Duncan McRae, Peter Allison, Nick Ravenhall, Ed Harvey-Jamieson and Alastair Fiddes provide experiences.

The friends and alumni of some of the biggest players in the drinks industry turned their backs on strict industrial corsets, mass production and conventions to make woven whisky a new experience. In the form of first-class blended Scotch whiskies. Because: By combining their individual strengths, single malt and grain whiskies unfold unimagined dimensions of taste .

From the creatively hip district of Leith, Edinburgh's former "whisky district" , Woven works by hand to push the boundaries of the blend category.

This becomes clear when you look at the first bottlings released at the end of 2021. The minimalist, apothecary-style bottles have nothing to do with Scotch standards .

The simple labels reveal the name of the whisky, a few hints about its character, but not much more. Even blended whisky is rarely seen in such a reduced form. This draws attention - and achieves exactly the desired effect: discovering what whisky can be.

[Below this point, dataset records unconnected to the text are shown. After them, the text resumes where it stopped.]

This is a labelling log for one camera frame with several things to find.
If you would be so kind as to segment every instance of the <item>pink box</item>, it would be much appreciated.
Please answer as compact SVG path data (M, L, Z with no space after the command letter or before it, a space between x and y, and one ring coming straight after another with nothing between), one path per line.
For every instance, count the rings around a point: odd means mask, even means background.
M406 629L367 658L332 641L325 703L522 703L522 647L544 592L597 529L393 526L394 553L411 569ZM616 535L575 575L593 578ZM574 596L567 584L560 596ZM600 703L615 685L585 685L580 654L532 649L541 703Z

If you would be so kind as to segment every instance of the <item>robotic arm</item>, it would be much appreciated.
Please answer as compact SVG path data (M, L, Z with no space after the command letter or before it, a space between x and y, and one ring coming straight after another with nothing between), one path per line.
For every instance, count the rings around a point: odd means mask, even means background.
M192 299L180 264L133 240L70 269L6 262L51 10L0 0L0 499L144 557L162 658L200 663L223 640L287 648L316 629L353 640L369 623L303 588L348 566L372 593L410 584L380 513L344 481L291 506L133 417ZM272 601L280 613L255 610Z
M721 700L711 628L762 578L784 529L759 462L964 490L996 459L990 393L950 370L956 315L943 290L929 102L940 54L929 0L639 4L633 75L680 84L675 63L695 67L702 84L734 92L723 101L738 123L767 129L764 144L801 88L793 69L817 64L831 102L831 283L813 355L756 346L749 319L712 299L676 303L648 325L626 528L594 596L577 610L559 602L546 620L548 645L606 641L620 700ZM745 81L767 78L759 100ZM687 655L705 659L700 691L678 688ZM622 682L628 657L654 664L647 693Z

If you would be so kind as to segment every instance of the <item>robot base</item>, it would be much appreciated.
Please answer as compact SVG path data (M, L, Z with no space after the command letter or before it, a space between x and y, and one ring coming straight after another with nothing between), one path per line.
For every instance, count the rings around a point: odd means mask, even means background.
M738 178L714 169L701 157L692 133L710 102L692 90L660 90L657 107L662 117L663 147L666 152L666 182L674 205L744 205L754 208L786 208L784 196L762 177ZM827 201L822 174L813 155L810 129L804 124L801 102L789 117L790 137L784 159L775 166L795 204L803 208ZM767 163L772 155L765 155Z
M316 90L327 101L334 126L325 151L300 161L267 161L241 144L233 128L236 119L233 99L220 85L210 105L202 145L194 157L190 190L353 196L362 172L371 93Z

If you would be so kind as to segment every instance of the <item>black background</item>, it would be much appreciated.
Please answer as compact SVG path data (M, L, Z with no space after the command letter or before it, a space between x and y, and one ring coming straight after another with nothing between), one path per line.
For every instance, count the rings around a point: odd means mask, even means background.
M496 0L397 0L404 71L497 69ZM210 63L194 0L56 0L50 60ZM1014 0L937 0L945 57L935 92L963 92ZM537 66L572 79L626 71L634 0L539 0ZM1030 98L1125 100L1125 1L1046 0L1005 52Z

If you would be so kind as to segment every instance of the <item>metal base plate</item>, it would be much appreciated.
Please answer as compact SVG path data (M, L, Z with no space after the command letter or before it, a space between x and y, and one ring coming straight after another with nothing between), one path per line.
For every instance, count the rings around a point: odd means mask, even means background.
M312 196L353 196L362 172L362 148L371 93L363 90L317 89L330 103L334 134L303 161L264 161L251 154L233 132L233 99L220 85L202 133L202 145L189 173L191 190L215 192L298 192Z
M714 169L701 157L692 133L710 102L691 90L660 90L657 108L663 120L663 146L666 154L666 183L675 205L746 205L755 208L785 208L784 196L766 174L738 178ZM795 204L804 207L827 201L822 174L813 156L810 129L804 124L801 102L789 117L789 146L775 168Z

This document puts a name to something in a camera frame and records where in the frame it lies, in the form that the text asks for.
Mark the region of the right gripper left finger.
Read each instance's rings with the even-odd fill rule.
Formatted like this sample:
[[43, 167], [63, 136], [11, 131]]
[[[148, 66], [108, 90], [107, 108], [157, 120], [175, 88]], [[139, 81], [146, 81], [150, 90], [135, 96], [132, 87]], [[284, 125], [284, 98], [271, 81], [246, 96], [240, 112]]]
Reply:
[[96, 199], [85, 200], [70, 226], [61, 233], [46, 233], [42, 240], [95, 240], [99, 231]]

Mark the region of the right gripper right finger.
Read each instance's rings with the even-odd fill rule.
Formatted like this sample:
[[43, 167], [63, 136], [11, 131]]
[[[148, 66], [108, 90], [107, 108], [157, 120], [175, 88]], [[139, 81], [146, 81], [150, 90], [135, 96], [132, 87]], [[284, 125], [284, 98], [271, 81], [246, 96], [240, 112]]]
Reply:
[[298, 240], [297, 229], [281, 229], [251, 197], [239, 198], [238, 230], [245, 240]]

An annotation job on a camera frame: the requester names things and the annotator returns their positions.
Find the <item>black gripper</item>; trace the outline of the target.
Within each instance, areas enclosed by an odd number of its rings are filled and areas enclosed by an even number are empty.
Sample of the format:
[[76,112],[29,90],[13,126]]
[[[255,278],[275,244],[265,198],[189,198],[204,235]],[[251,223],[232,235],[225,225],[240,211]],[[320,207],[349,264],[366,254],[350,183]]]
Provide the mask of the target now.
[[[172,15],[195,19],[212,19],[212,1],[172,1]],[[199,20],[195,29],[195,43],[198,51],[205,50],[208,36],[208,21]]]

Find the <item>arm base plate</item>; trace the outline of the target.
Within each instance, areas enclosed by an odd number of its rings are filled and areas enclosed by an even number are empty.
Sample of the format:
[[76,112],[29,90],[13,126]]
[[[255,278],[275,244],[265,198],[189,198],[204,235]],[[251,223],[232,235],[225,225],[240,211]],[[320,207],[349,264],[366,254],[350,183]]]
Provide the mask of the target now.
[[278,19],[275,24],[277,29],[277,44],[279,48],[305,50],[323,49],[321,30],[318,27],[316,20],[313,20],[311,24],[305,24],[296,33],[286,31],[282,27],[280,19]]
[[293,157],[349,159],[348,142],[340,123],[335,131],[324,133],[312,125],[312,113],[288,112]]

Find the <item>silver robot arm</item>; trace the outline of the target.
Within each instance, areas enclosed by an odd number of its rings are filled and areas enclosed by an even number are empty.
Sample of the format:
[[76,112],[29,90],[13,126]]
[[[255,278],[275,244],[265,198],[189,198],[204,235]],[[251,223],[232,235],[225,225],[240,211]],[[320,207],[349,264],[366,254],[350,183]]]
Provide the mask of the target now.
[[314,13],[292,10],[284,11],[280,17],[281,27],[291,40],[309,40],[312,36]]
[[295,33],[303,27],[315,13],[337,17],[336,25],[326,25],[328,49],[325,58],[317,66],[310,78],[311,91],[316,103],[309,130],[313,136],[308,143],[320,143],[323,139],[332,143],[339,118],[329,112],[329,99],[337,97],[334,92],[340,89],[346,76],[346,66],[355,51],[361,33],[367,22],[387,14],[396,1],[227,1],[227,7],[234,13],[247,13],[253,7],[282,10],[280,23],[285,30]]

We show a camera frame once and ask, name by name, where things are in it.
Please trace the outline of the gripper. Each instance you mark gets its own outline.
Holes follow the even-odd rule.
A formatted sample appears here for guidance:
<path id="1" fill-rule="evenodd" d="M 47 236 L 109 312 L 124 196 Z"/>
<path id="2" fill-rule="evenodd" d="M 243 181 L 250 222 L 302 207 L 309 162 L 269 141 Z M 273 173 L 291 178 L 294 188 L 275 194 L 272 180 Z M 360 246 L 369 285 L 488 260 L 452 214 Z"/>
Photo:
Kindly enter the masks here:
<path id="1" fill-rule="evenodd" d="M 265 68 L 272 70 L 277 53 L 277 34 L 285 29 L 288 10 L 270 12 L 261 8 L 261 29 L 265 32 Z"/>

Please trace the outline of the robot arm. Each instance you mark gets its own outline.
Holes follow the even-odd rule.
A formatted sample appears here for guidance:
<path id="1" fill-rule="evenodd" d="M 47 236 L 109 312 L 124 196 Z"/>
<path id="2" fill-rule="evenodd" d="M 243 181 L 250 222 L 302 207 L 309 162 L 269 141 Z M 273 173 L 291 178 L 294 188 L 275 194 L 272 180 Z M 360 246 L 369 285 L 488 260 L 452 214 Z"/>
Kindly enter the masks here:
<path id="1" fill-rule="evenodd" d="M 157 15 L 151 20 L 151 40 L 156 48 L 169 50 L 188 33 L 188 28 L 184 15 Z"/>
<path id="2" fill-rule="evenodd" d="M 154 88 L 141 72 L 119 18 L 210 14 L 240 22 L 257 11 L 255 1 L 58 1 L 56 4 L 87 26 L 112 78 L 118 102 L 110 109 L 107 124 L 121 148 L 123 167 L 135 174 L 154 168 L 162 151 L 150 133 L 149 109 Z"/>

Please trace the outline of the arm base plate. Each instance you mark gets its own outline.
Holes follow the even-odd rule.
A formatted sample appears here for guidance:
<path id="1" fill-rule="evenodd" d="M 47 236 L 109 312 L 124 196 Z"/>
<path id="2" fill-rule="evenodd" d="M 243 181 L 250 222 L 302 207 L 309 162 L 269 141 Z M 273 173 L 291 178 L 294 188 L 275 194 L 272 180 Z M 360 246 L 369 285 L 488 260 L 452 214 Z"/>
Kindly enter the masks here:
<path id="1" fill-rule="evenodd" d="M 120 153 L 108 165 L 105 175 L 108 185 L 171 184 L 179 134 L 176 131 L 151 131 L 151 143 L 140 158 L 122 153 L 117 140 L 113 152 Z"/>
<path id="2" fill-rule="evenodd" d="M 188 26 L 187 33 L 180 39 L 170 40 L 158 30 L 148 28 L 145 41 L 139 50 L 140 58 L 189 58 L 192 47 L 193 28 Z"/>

Anyone who wants to know what one of the Woven bottlings tastes like is uninfluenced by stories, image or age invited to taste. The bases for their blended Scotch whiskies come from exceptional barrels and are between five and 42 years old. For the young brand, however, the only thing that counts in the “blending room” is the taste experience . The friends have tasted their whiskies accordingly. “Experience” baptized.


The whisky experiences (in the future not only Scottish) are unique. They are created using a mixture of traditional, partly lost and new, innovative techniques or those that Woven adopts from related industries, particularly cognac and bourbon production. For example, the team reduces the whisky in small steps to bottling strength, similar to cognac, in order to maintain its integrity. The "experiences" are also unaffected by chill filtration and coloring.